How Doddfrank hurts the poor
Think of any old newspaper. Every day, or every week, it prints up some sheets of paper covered with recent news and advertising, and sells those papers to consumers. Its revenue comes from both the consumers who buy the papers, and the advertisers who pay the papers to display their copy to those readers.
Economists call this “a two-sided market,” and they consider its many variants to be some of the most interesting creatures dotting the economic landscape. That’s because the optimal pricing strategy in a two-sided market is often unclear. Jack up your subscription rates, and fewer subscribers will buy your papers, which means your advertising slots are probably less valuable. But set them too low, and advertisers will start to doubt that subscribers are actually reading the paper, which will also tend to diminish your overall revenue.
That’s just the problem for papers, however; every two-sided market has its own weird and wacky conundrums. Ordinary folks rarely hear about them, because consumers tend to think about only one side of a market, the side closest to them. Regulators, on the other hand, often get very interested in two-sided markets, because their complicated and often opaque pricing leaves ample room for lawmakers and bureaucrats to decide that some price is unfair.
This is just what happened in 2010, when the Dodd-frank financial reforms were being constructed. Suddenly, the whole public policy world was talking about “interchange fees,” which are charges retailers pay to have credit card transactions processed.
It was a little odd that this debate got as heated as it did, capturing the attention of more than just financial journalists. Nonetheless, they did choose sides, and mostly along partisan lines: Left-leaning commentators tended to believe that high interchange fees were a national scandal; rightleaning ones thought an already highlyregulated sector probably didn’t need more legislative fiddling. Democrats were in power, and the left-leaning commentators won. In 2010 Dodd-frank passed with provisions to regulate interchange fees.

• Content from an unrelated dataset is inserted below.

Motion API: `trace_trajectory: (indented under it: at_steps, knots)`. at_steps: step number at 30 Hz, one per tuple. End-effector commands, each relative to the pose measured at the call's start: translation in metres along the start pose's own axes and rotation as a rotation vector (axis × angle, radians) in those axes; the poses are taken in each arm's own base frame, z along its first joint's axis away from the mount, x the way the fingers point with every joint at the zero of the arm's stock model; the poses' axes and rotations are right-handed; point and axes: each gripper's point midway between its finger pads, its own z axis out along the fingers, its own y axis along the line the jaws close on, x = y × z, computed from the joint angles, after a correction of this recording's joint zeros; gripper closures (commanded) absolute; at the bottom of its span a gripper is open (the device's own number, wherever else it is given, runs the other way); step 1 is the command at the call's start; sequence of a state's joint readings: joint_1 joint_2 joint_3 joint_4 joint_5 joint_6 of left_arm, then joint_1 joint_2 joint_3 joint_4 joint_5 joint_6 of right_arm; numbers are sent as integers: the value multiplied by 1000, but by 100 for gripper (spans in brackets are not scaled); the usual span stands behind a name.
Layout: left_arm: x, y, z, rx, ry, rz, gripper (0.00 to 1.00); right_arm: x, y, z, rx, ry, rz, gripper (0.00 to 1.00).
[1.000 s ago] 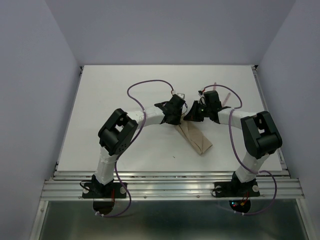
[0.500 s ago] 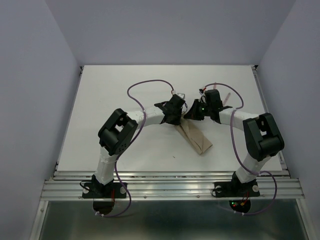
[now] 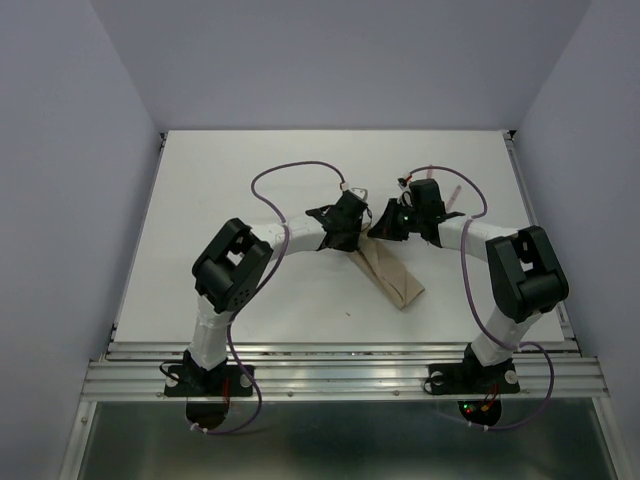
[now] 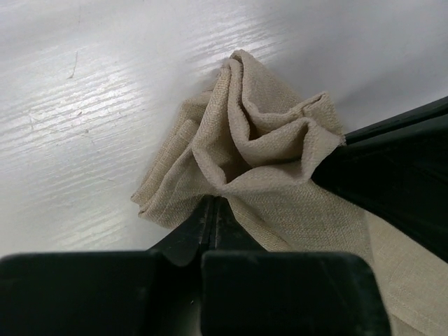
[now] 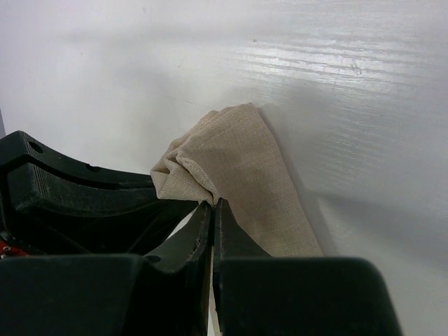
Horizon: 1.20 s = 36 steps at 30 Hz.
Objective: Fold the napkin into a case and place the utensils inside
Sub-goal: Grasp the top corner of the smaller rectangle folded napkin from the folded napkin.
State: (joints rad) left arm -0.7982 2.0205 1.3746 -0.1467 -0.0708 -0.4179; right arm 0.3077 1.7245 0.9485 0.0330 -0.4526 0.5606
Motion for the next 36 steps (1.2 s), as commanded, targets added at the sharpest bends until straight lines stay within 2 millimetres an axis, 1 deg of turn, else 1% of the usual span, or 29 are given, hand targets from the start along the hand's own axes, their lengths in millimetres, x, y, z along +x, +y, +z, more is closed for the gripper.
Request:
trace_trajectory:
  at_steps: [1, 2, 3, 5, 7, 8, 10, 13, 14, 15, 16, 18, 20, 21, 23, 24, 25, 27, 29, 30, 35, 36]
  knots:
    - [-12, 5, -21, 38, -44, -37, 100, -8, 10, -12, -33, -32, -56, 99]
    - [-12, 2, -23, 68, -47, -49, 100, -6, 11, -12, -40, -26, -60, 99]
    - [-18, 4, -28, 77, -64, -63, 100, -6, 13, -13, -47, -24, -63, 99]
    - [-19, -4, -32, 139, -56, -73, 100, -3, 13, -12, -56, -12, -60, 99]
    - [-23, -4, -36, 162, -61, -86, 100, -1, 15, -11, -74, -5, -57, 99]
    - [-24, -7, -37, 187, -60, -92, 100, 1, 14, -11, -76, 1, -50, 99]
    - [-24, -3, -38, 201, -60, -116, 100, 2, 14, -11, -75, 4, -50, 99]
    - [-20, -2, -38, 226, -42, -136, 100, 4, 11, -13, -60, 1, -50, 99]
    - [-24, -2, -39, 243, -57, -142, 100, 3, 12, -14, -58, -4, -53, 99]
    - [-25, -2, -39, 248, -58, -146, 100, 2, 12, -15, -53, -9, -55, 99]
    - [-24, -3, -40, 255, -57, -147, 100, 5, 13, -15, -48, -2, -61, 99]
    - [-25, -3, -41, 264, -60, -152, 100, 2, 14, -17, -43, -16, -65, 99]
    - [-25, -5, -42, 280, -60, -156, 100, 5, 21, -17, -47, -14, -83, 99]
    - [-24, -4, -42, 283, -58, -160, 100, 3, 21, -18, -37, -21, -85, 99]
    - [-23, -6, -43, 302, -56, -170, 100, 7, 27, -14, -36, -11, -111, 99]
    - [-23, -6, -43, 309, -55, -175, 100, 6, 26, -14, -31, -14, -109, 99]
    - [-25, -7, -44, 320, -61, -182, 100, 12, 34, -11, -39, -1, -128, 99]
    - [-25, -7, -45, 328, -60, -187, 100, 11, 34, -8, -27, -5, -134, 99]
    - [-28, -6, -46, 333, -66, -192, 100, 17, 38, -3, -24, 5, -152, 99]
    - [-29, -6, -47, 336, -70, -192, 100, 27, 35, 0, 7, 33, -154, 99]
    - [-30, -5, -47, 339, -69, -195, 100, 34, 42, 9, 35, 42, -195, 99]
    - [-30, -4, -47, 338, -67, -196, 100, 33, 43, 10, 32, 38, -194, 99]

If you’d asked an average reader in 2010 about interchange fees … well, frankly, that average reader probably would have given you a confused look. But if you’d surveyed the average reader who had heard of interchange fees, probably they would have told you that this was about banks and credit card processors making too much money off the backs of consumers. Or, if they were conservative, that the regulation would do nothing but add more red tape, as banks raised fees and lowered interest rates on bank accounts in order to recoup the lost revenue. They might have added that the regulation could cost consumers money on net, as money was transferred from banks to retailers, who didn’t bother passing the savings on to customers.
Who was right? Everyone, a little bit. A 2014 paper from the Federal Reserve indicated that banks had not managed to raise other fees enough to recoup their lost interchange revenue. And retailers probably ended up benefiting somewhat less than I expected. The gains from lower interchange fees were offset by losses elsewhere, like discounts that had previously been offered for small-ticket transactions.
A new Fed paper suggests that one prediction did bear out: Fees on bank accounts increased, and became harder to avoid, as banks made it harder to get free checking. The sums involved are not enormous; many households probably never noticed. But then, they probably never noticed their interchange fees, either.
Taken together, the research points to both small costs and small benefits. But it also suggests that maybe we were right to get worked up in 2010, because the distribution of those costs and benefits seems to be uneven. Affluent households probably don’t even know what their bank’s minimum balance for fee-free checking is, because their savings never dip anywhere near it. For low-income households, on the other hand, even small fees, or modest minimum balances, can represent a financial headache. Similarly, people with low incomes are most likely to be inconvenienced when stores set higher minimum purchases for accepting credit cards.
Very few government regulations work exactly as expected; that’s simply the nature of the beast. But the more complex the markets, the harder it is to see exactly what you’re doing — and the more likely it is that you’ll end up hurting the people you’d most like to help.